Declining search share wasn't the culprit behind the disappointing earnings - weakness on the display side was to blame. Yahoo! has been king of the display hill, but others are now starting to chip away at that, so marketing dollars are shifting away from Yahoo! display to other, up and coming audience aggregators. This is a core problem. Yahoo! does not have a cohesive strategy on how to monetize social media content - and this user generated content is arguably of lower quality/harder to QA and therefore potentially of less value to advertisers. Panama is great but it can't compensate for losses on the display side, as well as declines in subscription-based services revenue.

Unknown said...

Thank you. Your analysis is spot on. Please excuse my brevity in my post. Loss of share in search is core, but display ads is now in imminent danger from goog-doubleclick and others. Semel has consistently discussed leadership in display ads, video, social networking, as the strategy with little else by way of explanation. Yahoo! Shareholders need a much more clear strategy which shows a path to success.

Anonymous said...

So Tell me one thing here...

You use Google's Blogger, Google's YouTube to get a campaign running against Yahoo...
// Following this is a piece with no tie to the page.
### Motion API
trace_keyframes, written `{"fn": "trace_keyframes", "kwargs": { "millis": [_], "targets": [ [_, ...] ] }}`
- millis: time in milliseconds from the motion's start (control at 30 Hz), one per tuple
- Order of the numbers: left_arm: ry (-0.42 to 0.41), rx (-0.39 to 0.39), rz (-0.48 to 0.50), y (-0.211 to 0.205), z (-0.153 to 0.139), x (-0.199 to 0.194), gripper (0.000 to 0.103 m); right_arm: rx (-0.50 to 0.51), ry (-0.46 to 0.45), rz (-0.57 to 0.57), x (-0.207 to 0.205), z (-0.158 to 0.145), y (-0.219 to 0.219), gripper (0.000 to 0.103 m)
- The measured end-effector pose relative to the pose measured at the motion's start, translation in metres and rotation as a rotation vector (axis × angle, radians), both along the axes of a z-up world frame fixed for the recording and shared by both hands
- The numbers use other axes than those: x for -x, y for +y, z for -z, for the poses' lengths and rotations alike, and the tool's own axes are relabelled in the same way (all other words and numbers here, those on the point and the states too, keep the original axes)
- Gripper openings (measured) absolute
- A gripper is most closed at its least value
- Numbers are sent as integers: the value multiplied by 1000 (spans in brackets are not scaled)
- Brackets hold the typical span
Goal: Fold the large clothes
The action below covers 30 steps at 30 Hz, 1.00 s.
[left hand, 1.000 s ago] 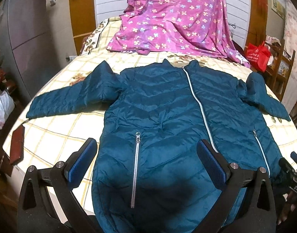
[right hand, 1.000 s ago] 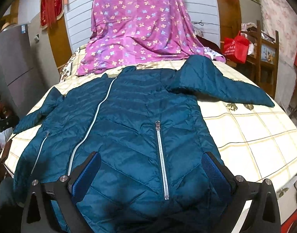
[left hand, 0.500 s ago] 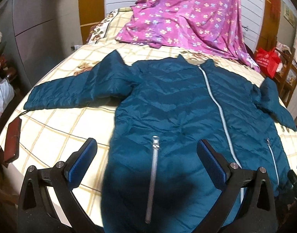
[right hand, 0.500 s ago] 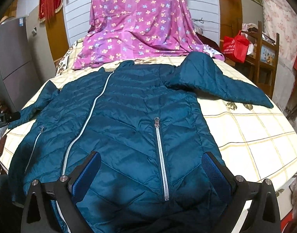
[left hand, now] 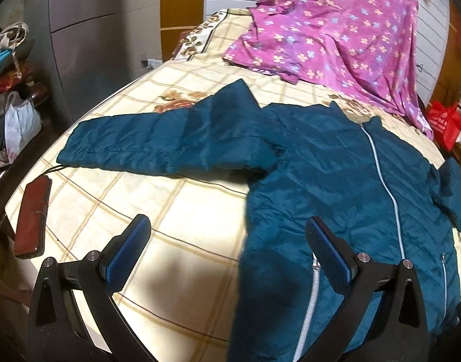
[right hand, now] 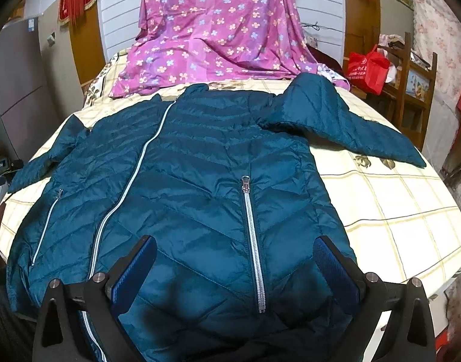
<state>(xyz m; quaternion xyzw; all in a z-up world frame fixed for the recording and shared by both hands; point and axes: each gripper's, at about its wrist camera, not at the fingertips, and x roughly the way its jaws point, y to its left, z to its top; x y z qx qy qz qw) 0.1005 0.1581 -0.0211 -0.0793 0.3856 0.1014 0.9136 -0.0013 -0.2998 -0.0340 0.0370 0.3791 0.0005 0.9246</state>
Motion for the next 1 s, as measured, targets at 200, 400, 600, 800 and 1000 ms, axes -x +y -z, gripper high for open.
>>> {"fn": "trace_keyframes", "kwargs": {
  "millis": [200,400,600,800,1000],
  "targets": [
    [5,-23,-36,41,8,-19,103,14,8,-9,-1,1,3,103],
    [39,-32,-209,142,13,-49,103,8,11,-10,-2,2,2,103],
    [65,-74,-292,235,22,-94,103,3,25,-22,-5,3,4,103],
    [132,14,-377,313,44,-115,102,-12,30,-10,-7,4,3,103],
    [182,227,-333,359,72,-119,67,3,47,-10,-11,6,6,103]
  ]
}}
Intersting... Have you considered getting out there to start useing Yahoo services... may be your blog gets popular and Yahoo might benefit with some revenues...

Now use use GOOG's services and lobby against Yahoo... I dont think it gives a good impression...

I myself am a YHOO shareholder... not a whole lot of shares but I have seen my shares going down... I am too disappointed on that...

Unknown said...

Hi Harshai:

I use Flickr for photos. I will use Yahoo for blogs and video in the future if successful.... For now, it is on Google, as you point out.